Another call from the customer. I excused myself from the front-row conversation and retreated to the back. The event had our Support Manager in the field too, so back at the office, we only had the Ops Manager and the DC technicians. The RCA was being conducted not by the people who designed the system, but by playbook runners.

Improvised war room—a telephone party with five people, one of them inside the data center. We started doing reverse chronology. Something went wrong “15 minutes ago.” What happened 15 minutes ago?

One technician defended himself: “I wasn’t even here. I was in the break room.”

The Truth

What happened was this: That same technician, coming back from the break room, decided to go inside the DC. Most likely to admire the new ScaleIO cluster. Maybe take a picture. It was beautiful, after all.

Looking at the rack, he noticed one of the servers wasn’t perfectly flush with the others. With the bezel removed, all the drives were visible, so he decided to give it a gentle push to align it properly.

The thing is, the power button on a Dell R740 sits right next to the rail interface.

He turned off one node of the cluster.

And then ScaleIO did exactly what it was designed to do: self-heal. The distributed storage architecture detected a failed node and initiated an immediate, uncapped rebuild across the remaining seven nodes. Forty gigabits per second, times seven, all hammering the storage mesh simultaneously. Tail latency for write operations went through the roof.

The customer’s batch jobs timed out because our “fault-tolerant” system was busy being fault-tolerant.

The Resolution

Yellow smile emoji: “We’ll talk about that later.”

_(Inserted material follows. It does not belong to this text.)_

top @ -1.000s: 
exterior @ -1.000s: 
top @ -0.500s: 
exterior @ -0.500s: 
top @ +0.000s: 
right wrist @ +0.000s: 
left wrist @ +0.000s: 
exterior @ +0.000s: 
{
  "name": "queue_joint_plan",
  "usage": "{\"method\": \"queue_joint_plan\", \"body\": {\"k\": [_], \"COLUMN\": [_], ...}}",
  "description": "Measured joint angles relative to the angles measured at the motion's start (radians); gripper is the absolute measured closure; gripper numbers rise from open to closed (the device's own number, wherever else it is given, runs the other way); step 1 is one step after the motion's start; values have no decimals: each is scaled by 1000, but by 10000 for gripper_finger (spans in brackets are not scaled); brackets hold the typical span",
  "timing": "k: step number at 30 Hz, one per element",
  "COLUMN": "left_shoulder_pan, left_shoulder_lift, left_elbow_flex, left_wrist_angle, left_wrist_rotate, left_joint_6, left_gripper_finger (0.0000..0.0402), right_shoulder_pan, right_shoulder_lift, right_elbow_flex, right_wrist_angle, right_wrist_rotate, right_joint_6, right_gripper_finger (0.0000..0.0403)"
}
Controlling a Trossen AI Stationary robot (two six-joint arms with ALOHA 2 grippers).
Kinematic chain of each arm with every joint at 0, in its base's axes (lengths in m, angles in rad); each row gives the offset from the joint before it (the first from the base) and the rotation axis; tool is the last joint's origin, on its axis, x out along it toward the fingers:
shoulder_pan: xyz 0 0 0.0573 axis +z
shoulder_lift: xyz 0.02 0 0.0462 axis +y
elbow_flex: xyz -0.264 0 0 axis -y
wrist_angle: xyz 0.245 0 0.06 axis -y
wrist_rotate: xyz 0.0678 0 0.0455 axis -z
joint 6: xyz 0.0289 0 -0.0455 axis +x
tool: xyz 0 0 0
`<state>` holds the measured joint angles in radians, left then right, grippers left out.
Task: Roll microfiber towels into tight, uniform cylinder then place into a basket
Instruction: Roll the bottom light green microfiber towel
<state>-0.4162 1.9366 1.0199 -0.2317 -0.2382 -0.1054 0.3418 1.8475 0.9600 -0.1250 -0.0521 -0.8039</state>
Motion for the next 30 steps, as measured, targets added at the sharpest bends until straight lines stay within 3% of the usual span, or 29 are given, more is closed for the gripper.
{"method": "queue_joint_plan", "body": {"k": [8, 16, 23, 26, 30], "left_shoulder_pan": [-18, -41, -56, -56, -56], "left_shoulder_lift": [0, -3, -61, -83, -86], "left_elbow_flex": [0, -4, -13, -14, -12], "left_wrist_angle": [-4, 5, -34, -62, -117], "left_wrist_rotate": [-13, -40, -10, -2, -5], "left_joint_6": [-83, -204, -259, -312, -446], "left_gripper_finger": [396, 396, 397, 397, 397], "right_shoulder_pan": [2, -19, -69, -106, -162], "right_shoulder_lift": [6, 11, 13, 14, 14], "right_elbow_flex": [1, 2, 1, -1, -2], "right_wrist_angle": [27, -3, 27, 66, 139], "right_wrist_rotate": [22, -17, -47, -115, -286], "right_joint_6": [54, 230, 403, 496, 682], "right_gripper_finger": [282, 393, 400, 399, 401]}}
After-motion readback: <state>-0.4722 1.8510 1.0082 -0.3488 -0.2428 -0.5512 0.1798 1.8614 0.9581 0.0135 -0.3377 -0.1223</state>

I called Compliance—you remember them from the article on governance frameworks? Then called the customer: “Just a few more minutes, it’ll be back. We need to wait for the rebalance.” Our compliance required three replicas of every block. It was midday. No maintenance window available. We had to wait for the bleeding to stop.

The next day, I walked into the office. Everyone had a rehearsed version of what happened. Honestly, I wasn’t interested in what happened—I already knew from yesterday.

If we need to point the finger at someone, here I am. It’s on me. But not because I want to be the hero absorbing all the blame—I’ve written before about why that’s a trap. The technician didn’t fail. The system failed. And as the person responsible for the system, my job wasn’t to punish—it was to fix the gaps that let good intentions cascade into an outage.

The Lessons

This incident exposed five systemic failures that had nothing to do with the technician and everything to do with how we ran operations:

1. Documentation was a filing cabinet, not a knowledge system.

Our compliance documents and runbooks lived in a shared folder. Not indexed. Not searchable. Six Sigma Black Belts loved that structure in the previous decade—hierarchically organized folders and subfolders with no tags or rational index. The standard answer was always: “It’s easy, you just have to read and keep following the levels down.”

When your playbook runners can’t find the playbook, you don’t have playbooks. You have organized chaos (well, I don’t believe it’s a thing, but it’s a way to see it).

2. Access control had authentication without intent.

Our premises access was “simple AAA”—Authentication, Authorization, and Accountability. But there was no reason captured. A DC technician was properly authorized to be there. He had clearance to open a rack and touch the hardware. Nothing in the system asked: “Why are you touching this right now?”

Authorization without intent is just a gate that lets problems walk through.

3. Out-of-band management was a promise, not a practice.

The cluster went up. IPMI and Redfish management were configured as “a promise”—an open ticket that would be executed “when everything calms down.” The irony of rushing to production without the tools that let you recover from production failures was not lost on me. Eventually.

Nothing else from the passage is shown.